Ein noch gravierenderes Problem: Kann ein Mensch ohne die Gnade Gottes erkennen, daß Jesus der Sohn Gottes und die Wahrheit ist? Ist das für Vertrauenswürdighalten eine Möglichkeit des postlapsarischen Menschen, oder eine Gnadengabe Gottes?

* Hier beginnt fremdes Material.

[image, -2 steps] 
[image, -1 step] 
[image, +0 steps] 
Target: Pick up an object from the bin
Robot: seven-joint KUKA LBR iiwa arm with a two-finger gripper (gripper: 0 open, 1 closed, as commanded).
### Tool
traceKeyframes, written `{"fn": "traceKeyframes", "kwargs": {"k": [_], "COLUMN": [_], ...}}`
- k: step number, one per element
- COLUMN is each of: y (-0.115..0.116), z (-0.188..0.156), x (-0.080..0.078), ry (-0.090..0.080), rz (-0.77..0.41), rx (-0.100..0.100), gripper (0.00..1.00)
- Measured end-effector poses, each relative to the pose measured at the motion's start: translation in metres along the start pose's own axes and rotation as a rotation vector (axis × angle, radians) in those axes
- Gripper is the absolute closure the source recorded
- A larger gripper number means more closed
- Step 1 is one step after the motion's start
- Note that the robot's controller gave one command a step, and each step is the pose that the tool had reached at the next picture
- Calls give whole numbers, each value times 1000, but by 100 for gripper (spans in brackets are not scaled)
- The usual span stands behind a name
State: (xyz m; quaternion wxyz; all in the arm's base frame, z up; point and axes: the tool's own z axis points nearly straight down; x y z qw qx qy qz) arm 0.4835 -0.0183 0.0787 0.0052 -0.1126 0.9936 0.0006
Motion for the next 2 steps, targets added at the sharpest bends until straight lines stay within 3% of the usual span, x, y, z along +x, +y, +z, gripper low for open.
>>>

Wie steht es nun aber um die Lebensrelevanz des als vertrauenswürdig gehaltenden Evangeliumes Jesu Christi? Ich halte es z.B für glaubwürdig, daß es UFOs gibt, von Nichtirdischen gesteuerte Raumschiffe, die auf der Erde erscheinen, aber dieser Glaube hat für mein Leben keine praktische Relevanz. Wie muß der Gehalt der Frohotschaft Jesu Christi sein, damit er überhaupt eine Lebensrelevanz erlangen kann? Verkürzte die Kirche die Botschaft Jesu auf, daß Gott zu jedem Menschen Ja sage, egal wie er lebe und ob er es glaube oder nicht, dann wird diese Botschaft kaum eine Lebensrelevanz erlangen können, da diese Liebe Gottes sich faktisch nicht von einer universalitischen Gleichgültigkeit unterscheidet. Relevanz kann auch die christliche Religion nur erlangen, wenn in ihr geglaubt wird, daß Gott kontingent auf unser Handeln und Unterlassen reagieren kann und daß es ihm nicht gleichgültig ist, wie wir nun leben, er sich also different zu uns verhalten kann.

So stehen wir am Ende in einem Wald voller Fragezeichen, die nicht einfach zum Verschwinden gebracht werden können.